I'm sorry Randy. I'm sure this one was special to you.


----------



## Luvmyzoocrew (Feb 19, 2008)

:rainbow::sad: now she can be with her human family, that was so sad, and it is so sad to hear that she didnt make it. Randy so sorry for your loss


----------



## JimD (Feb 19, 2008)

i'm so sorry Randy 

...binky free little one 
ray::rainbow:


----------



## tonyshuman (Feb 19, 2008)

what a strong and beautiful spirit she had. her story is inspiring to humans and animals alike.

binky free, miracle.


----------



## gentle giants (Feb 19, 2008)

ray::rip::bunnyangel:


----------



## pumpkinandwhiskersmom (Feb 19, 2008)

:bigtears:I'm so sorry for your loss, Randy. You were so awesome to try so hard with Miracle, and gave her so much love. She knew what it was like to be cared for and loved unconditionally after all that she lost....Thanks for all you do. ray:being lifted for you. She was indeed a beautiful girl.


----------



## f_j (Feb 19, 2008)

I'm so sorry. I just read Miracle's story...how very tragic. Luckily, you gave her another chance at happiness. She truly was a miracle. Rest in peace Miracle :rainbow:


----------



## LuvaBun (Feb 20, 2008)

Oh Randy, this is so very sad. I remember Miracle's story, and how she made the best of things. I am so pleased that she was able to have your love and care for the remainder of her days.

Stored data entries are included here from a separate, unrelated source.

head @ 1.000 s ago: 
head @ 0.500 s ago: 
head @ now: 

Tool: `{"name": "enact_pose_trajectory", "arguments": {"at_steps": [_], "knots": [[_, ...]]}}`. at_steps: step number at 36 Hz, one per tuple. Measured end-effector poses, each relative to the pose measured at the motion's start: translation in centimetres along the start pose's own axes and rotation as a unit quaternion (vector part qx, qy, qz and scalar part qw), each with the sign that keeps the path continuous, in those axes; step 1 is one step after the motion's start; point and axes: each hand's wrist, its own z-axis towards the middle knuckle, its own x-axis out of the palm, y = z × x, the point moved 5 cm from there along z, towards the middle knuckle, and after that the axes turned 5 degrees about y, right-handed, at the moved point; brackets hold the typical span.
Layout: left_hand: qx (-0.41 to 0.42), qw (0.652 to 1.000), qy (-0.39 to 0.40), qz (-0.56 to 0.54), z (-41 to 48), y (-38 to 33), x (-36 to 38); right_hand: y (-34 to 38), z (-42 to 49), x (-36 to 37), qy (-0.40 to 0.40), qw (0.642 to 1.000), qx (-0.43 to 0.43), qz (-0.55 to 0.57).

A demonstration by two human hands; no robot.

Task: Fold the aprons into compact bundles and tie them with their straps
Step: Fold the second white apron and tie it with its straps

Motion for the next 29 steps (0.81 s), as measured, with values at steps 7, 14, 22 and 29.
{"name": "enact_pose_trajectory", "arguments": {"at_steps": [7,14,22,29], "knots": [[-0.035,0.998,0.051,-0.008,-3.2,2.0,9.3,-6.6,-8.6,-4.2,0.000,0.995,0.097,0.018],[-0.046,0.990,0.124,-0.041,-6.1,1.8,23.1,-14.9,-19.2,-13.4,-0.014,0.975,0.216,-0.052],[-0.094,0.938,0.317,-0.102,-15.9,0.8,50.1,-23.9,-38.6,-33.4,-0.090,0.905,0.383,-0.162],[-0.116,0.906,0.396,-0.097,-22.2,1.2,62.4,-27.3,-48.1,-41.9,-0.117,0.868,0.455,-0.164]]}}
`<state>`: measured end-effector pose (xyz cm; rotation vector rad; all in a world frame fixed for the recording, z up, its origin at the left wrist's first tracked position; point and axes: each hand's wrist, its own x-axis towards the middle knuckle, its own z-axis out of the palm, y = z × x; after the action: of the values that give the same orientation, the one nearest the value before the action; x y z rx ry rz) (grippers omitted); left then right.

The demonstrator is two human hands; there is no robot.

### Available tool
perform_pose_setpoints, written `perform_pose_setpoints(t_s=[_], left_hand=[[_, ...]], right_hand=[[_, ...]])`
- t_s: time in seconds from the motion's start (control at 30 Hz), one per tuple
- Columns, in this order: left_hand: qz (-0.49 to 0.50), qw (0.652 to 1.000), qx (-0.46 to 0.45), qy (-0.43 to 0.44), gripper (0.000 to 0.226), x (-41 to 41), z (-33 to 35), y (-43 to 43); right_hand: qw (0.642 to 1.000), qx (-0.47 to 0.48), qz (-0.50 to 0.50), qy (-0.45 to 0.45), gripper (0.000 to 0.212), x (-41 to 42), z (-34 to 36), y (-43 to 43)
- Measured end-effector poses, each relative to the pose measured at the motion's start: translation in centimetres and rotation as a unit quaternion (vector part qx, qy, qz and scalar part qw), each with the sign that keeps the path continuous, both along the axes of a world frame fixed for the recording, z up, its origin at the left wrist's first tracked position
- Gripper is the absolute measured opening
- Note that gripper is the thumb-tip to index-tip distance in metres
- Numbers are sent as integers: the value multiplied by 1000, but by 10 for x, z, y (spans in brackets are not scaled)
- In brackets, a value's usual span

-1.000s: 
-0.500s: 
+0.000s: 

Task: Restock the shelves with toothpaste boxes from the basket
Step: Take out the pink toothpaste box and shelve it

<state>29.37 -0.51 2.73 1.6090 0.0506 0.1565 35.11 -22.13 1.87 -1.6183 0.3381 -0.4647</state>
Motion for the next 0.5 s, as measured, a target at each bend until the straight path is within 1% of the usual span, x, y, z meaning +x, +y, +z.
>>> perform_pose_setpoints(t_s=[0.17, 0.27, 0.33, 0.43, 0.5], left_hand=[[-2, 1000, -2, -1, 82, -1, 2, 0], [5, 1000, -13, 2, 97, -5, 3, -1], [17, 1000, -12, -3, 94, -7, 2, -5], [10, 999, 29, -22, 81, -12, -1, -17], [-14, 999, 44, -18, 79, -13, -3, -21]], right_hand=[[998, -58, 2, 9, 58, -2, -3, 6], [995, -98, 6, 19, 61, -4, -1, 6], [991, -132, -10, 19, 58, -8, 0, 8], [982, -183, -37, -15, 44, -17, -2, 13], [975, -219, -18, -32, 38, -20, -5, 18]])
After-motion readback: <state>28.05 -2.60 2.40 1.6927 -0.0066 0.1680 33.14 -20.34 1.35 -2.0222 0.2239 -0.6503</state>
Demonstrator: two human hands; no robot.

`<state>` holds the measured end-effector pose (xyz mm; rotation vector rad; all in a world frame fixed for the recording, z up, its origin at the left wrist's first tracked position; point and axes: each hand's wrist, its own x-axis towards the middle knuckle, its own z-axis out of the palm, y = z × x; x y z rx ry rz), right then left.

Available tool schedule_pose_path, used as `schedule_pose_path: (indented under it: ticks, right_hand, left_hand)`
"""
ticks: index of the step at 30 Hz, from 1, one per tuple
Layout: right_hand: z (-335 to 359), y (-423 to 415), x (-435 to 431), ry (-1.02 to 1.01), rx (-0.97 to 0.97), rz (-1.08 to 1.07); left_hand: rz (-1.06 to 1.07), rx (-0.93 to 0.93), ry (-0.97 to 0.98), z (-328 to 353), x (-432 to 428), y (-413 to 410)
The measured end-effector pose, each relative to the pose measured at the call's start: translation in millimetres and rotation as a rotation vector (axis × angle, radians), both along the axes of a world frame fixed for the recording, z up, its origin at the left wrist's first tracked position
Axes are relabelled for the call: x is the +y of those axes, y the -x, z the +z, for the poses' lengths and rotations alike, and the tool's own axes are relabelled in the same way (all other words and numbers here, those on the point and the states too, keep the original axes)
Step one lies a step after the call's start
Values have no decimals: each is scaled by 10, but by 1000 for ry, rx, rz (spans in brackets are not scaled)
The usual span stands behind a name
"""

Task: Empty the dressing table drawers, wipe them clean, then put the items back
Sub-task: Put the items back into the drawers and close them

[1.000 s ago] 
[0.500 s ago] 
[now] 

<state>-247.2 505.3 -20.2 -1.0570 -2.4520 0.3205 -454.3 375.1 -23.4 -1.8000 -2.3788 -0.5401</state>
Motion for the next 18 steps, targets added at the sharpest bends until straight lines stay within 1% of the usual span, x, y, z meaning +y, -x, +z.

I am so sorry. God Bless, Miracle. Join your family.

Jan


----------



## pamnock (Feb 20, 2008)

Very sorry Randy 

Pam


----------



## jupiterannette (Feb 20, 2008)

sorryink iris:


----------



## momofmany (Feb 26, 2008)

Thank you for posting the link to Miracle's story. I had not read it before seeing this thread.

Randy, you did a wonderful thing by taking her in and loving her after she went through losing her first family. 

I'm so sorry for your loss of Miracle.


----------